その数日後、シャーマンは苦笑いをしながら、私に話しかけてきた。ふだん聞き役に徹する彼からすると珍しいことだった。私も聞きたいことが山ほどあった。

彼が道案内している段階では、連絡先を交換している様子はなかったのだが、彼が仕事を終わって帰ろうとすると、職場の近所のRag&Boneの店の前にあるベンチにて例の女性が一人で座っていたらしい。お調子者の彼は挨拶がてら世間話を始め、その後に近場のバーで一杯。
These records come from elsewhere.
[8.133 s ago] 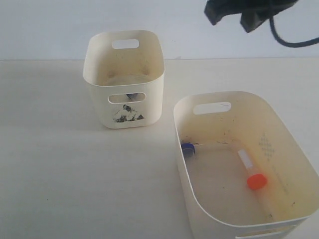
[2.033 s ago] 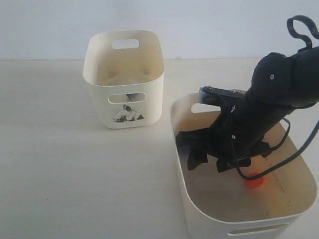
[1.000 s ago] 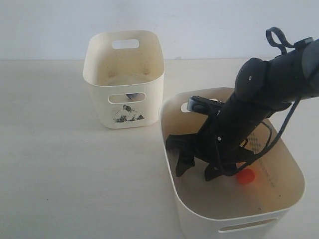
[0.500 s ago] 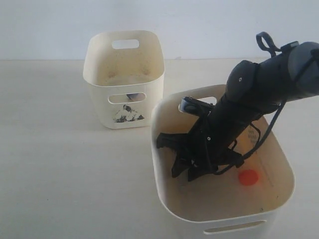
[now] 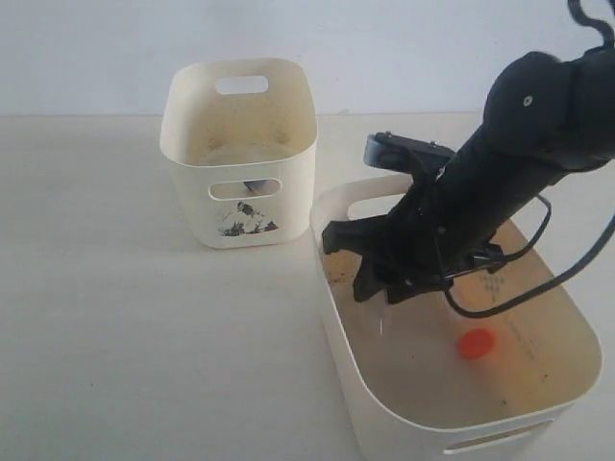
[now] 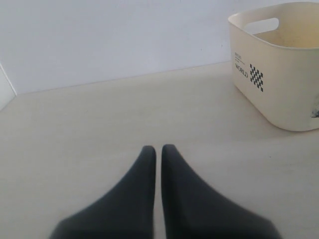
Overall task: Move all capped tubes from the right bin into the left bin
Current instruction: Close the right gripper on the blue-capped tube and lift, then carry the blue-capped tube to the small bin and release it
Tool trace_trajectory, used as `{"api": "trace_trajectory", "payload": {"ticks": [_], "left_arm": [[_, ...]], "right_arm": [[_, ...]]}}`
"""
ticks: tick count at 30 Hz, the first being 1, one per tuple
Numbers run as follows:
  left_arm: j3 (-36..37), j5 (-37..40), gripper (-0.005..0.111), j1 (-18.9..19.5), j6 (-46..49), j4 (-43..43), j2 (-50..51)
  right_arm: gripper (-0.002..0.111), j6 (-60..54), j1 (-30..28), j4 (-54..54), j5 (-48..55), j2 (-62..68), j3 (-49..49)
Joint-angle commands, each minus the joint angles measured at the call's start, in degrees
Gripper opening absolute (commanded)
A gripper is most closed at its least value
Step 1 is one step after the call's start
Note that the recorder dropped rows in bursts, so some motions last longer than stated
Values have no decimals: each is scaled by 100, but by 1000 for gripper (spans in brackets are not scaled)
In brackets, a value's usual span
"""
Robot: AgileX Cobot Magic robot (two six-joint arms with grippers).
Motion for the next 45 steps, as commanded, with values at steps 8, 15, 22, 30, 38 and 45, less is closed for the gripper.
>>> {"api": "trace_trajectory", "payload": {"ticks": [8,15,22,30,38,45], "left_arm": [[-23,-45,4,6,-66,-6,-17],[-23,-45,4,6,-66,-6,-17],[-23,-45,4,6,-66,-6,-17],[-23,-45,4,6,-66,-6,-17],[-23,-45,4,6,-66,-6,-17],[-23,-45,4,6,-66,-6,-17]], "right_arm": [[0,-59,-33,-47,76,-1272,-270],[0,-893,-33,208,-941,-1530,-754],[0,-2035,59,1751,-2554,-1025,-876],[0,-2862,555,1807,-2814,127,-2098],[17,-3011,573,1786,-2544,977,-2911],[24,-2991,573,1771,-2423,1028,-2961]]}}
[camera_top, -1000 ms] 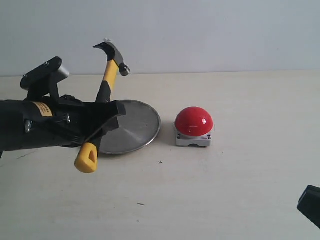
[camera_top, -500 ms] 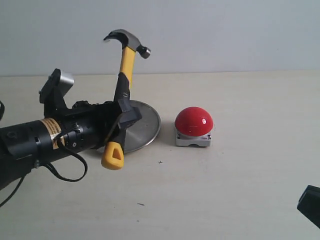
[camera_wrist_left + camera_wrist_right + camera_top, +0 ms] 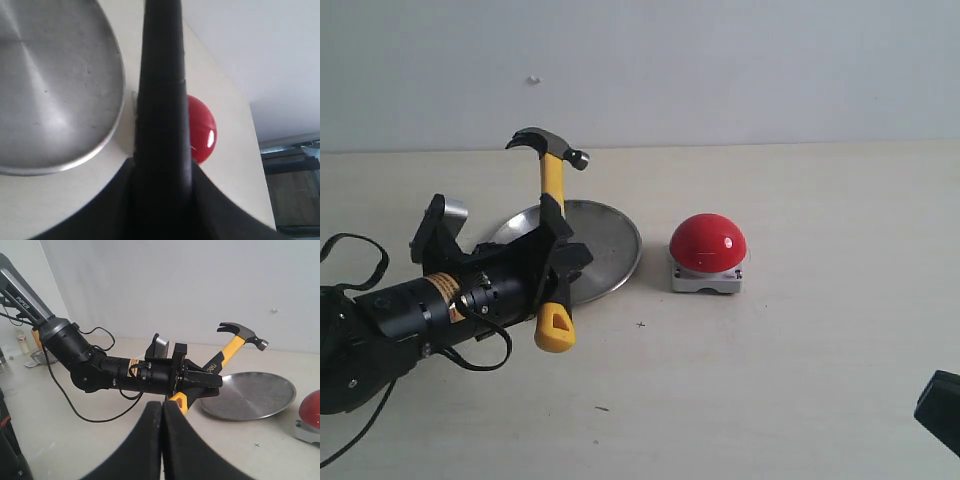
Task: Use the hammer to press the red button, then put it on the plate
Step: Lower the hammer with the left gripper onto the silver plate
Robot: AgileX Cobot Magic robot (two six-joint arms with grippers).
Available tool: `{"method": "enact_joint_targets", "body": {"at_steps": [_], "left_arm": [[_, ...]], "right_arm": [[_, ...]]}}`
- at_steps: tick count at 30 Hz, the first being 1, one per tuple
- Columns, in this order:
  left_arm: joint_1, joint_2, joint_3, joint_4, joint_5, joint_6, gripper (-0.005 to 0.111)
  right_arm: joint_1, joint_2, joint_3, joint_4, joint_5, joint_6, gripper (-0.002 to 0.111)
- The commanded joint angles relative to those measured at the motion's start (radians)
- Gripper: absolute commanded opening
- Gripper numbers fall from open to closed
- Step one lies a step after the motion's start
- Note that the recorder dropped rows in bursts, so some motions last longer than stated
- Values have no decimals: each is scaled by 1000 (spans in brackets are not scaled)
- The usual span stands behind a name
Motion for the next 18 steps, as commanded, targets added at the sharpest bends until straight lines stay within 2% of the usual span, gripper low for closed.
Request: {"method": "enact_joint_targets", "body": {"at_steps": [1,7,12,18], "left_arm": [[11,20,-4,-9,-114,6,0],[13,46,-14,-32,-124,-4,0],[36,70,-63,30,-120,-41,0],[52,89,-77,33,-102,-69,0]], "right_arm": [[0,-5,4,-4,-1,-1,0],[0,-5,4,-2,21,-2,0],[0,-5,4,11,21,-2,0],[0,-5,4,11,21,-2,0]]}}
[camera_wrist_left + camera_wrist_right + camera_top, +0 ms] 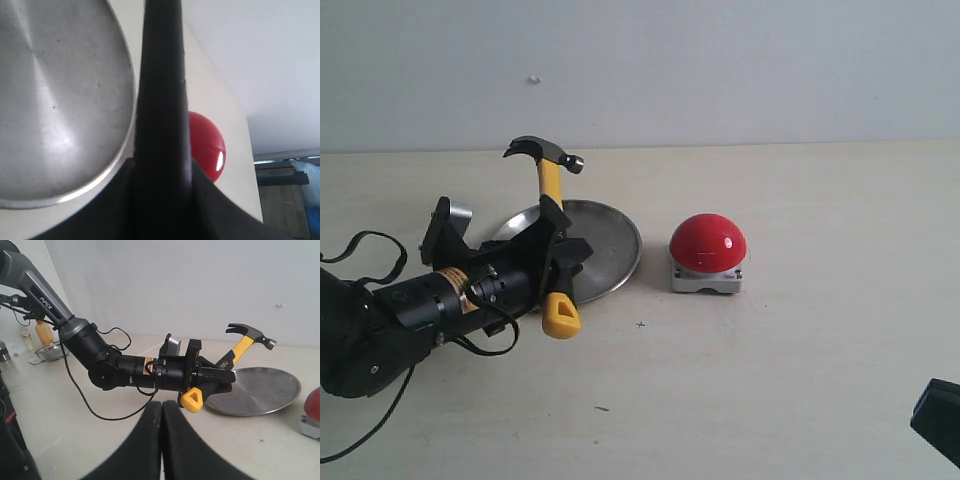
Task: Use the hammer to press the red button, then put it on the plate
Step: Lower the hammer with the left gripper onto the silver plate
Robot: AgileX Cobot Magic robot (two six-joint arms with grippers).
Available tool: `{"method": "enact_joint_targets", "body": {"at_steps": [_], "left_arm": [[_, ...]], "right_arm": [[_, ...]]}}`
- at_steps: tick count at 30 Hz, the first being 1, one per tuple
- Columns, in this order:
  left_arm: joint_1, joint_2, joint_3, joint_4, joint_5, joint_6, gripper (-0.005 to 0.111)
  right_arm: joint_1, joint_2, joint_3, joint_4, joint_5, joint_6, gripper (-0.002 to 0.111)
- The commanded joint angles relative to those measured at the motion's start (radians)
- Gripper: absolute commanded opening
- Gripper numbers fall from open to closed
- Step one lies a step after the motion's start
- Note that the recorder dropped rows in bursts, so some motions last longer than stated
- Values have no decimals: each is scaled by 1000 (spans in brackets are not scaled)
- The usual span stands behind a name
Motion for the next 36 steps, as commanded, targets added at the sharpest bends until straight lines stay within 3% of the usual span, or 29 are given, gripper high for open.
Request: {"method": "enact_joint_targets", "body": {"at_steps": [1,10,21,36], "left_arm": [[11,-4,-15,7,-54,6,0],[40,-4,-15,26,-14,6,0],[40,60,-105,56,25,-1,0],[40,99,-107,66,92,-19,0]], "right_arm": [[0,-5,4,1,4,-2,0],[0,-5,4,1,4,-2,0],[0,-5,4,1,4,-2,0],[0,-5,4,1,4,-2,0]]}}
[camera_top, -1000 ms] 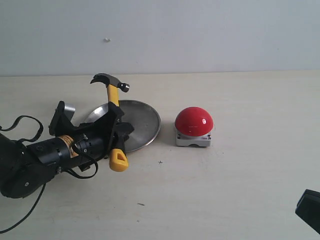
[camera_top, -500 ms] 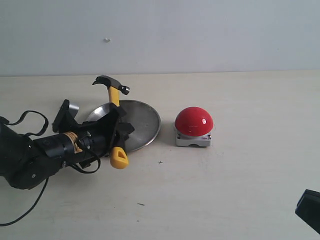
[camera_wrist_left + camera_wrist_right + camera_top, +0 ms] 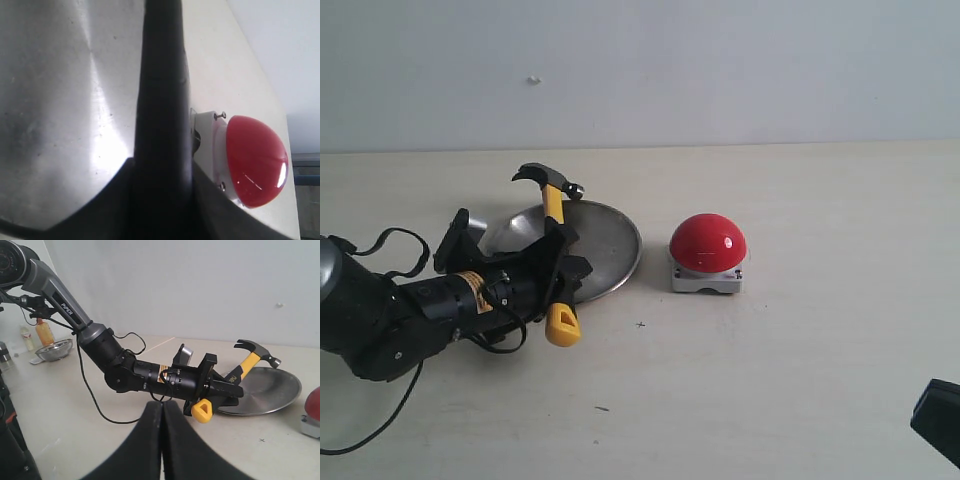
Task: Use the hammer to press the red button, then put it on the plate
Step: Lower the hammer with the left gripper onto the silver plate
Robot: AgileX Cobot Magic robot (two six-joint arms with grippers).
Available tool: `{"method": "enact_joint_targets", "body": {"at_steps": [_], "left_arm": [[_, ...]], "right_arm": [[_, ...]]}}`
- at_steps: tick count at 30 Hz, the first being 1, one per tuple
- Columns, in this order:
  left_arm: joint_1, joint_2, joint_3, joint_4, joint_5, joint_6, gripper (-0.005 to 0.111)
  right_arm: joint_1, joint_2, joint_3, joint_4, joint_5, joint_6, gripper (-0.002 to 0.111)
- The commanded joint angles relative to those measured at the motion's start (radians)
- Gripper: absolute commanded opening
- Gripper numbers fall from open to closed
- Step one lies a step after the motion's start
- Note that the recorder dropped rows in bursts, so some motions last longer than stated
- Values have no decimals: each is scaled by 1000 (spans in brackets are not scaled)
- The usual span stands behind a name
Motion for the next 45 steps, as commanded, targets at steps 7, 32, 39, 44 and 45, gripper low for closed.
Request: {"method": "enact_joint_targets", "body": {"at_steps": [7,32,39,44,45], "left_arm": [[5,-10,-23,-8,1,11,0],[5,-10,-80,70,145,-20,24],[5,-10,-80,124,147,-60,34],[5,-10,-80,163,152,-128,34],[5,-10,-80,165,152,-132,34]], "right_arm": [[0,-5,4,-4,3,-3,0],[0,-5,4,-4,3,-3,0],[0,-5,4,-4,3,-3,0],[0,-5,4,-4,3,-3,0],[0,-5,4,-4,3,-3,0]]}}
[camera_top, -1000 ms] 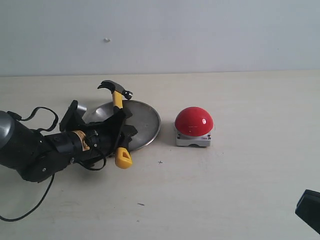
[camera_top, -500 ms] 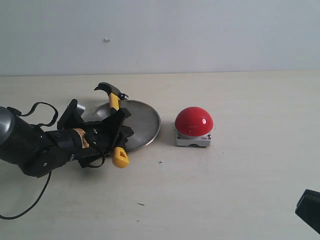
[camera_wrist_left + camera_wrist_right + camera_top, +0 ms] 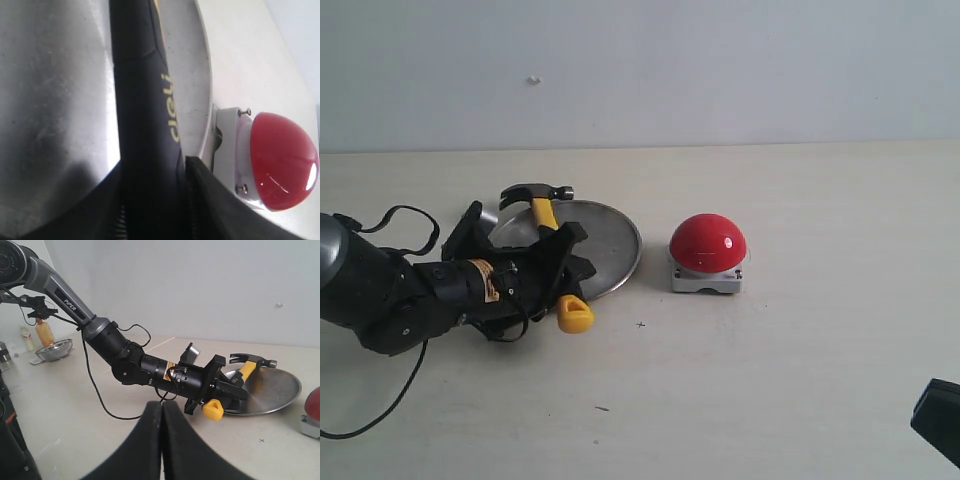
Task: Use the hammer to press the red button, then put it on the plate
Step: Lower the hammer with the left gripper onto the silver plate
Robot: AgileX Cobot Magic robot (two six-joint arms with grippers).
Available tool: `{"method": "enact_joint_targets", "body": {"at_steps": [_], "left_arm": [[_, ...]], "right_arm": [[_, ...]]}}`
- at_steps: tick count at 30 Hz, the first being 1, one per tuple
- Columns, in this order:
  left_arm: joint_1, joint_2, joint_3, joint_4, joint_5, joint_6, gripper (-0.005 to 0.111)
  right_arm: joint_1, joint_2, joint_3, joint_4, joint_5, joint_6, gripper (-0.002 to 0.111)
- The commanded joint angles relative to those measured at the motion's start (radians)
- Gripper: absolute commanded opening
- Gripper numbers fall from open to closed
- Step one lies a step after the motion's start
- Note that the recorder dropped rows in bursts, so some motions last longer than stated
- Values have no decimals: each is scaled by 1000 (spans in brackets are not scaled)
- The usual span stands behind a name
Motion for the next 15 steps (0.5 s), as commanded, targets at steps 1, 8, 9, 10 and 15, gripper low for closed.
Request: {"method": "enact_joint_targets", "body": {"at_steps": [1,8,9,10,15], "left_arm": [[-4,-12,-3,35,-19,-39,34],[-4,-16,-3,48,-19,-53,48],[-4,-16,-3,51,-19,-53,52],[-4,-16,-3,58,-19,-53,53],[-4,-35,-3,100,-19,-76,54]], "right_arm": [[0,-5,4,-4,3,-3,0],[0,-5,4,-4,3,-3,0],[0,-5,4,-4,3,-3,0],[0,-5,4,-4,3,-3,0],[0,-5,4,-4,3,-3,0]]}}
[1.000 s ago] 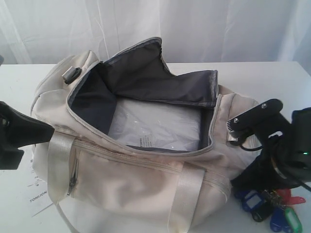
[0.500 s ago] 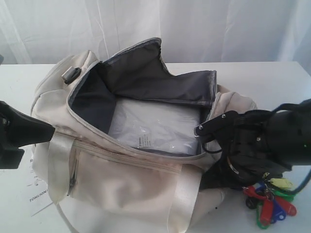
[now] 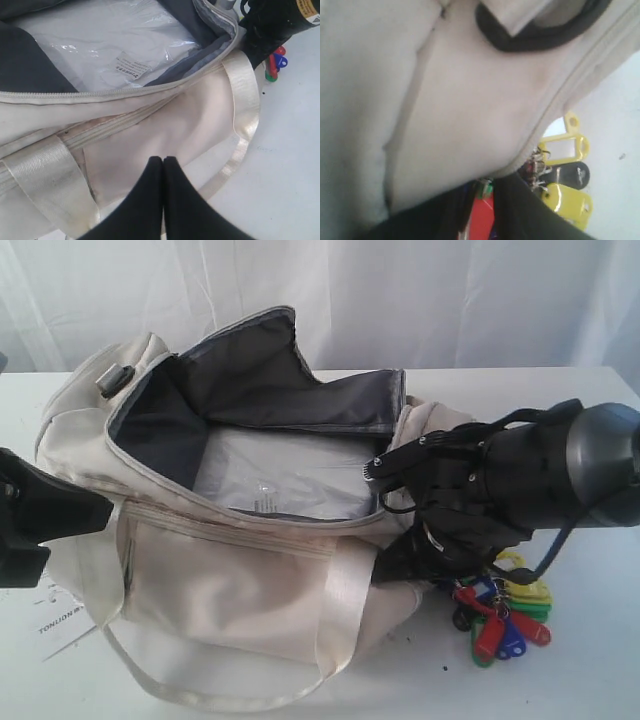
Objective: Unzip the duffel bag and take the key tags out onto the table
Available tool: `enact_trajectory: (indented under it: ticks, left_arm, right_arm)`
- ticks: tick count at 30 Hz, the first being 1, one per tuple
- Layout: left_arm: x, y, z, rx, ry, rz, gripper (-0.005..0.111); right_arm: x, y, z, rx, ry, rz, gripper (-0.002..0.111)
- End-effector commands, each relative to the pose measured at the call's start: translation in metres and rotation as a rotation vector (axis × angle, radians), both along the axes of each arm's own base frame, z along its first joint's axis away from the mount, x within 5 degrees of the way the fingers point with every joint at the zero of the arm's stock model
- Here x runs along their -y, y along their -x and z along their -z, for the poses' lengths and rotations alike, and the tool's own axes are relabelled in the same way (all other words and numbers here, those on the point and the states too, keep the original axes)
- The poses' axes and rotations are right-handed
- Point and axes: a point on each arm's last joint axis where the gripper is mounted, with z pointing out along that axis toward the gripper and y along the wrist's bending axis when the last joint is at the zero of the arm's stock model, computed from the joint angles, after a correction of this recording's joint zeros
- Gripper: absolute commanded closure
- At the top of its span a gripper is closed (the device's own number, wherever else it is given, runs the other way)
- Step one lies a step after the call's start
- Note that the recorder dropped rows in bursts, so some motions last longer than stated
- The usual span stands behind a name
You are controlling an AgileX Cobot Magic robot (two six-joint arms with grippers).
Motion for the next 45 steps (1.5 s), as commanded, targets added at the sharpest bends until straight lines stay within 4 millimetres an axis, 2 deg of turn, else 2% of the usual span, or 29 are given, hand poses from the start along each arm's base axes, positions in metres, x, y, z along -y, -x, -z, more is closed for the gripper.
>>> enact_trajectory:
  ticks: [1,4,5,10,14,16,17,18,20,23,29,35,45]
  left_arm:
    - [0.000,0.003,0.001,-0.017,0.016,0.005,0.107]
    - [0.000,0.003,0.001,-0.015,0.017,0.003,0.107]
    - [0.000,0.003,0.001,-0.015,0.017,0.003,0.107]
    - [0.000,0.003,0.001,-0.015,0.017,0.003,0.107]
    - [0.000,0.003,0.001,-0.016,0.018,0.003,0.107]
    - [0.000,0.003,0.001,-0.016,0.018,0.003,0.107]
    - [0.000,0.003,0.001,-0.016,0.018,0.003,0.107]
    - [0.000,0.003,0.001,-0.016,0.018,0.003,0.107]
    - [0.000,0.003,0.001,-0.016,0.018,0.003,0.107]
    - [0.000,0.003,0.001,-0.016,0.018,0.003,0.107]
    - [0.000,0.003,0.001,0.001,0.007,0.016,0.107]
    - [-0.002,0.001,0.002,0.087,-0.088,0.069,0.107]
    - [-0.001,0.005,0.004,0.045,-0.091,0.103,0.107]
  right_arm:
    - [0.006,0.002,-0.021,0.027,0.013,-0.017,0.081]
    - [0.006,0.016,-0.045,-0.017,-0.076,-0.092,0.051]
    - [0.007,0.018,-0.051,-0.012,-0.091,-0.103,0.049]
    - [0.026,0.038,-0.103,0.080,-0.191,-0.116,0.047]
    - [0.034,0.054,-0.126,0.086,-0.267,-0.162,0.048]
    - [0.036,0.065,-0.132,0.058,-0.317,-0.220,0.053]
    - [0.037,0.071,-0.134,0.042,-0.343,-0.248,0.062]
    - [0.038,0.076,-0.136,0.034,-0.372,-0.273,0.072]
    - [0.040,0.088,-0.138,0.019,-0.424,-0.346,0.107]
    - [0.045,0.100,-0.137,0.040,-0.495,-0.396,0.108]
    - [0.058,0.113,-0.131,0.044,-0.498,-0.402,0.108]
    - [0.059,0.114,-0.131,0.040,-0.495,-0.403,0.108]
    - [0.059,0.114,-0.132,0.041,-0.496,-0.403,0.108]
そして彼女と共にブロンクスにある彼の自宅に帰った。

 ここまで聞くと何ともうらやましいハナシであるが、一夜を共にした後の彼女の挙動が、少しづつおかしくなっていったようだ。2日目には彼女が泊まっていたNY在住の友人宅にて、ささやかなディナーが行われた。そこで酒に酔った女性はシャーマンの手を引き、共用バスルームに連れ込み一戦を交えた。

旅先とはいえ、大胆な欲望を見せた彼女に、シャーマンは少し怖気付き始めたそうだが、その後、彼女は友人そっちのけで、また彼の家にトンボ帰り。その後はまぁ説明するまい。

 3日目、彼は彼女に手を引かれ、34丁目のあたりを散策していたらしいが、突然彼女が「今、他の女性のこと見てたでしょ。私がニューヨークにいるあいだは、私だけを見てなさい。」と言い放った。何だか雲行きが怪しくなってきた。

その夜、彼女とシャーマンはベッドの上にいた。何回も肌を重ね、段々と馴染んできた実感があったらしい。

彼は迷っていたが、とうとう、彼女に「大麻を吸ってもいいか?」と訊ねた。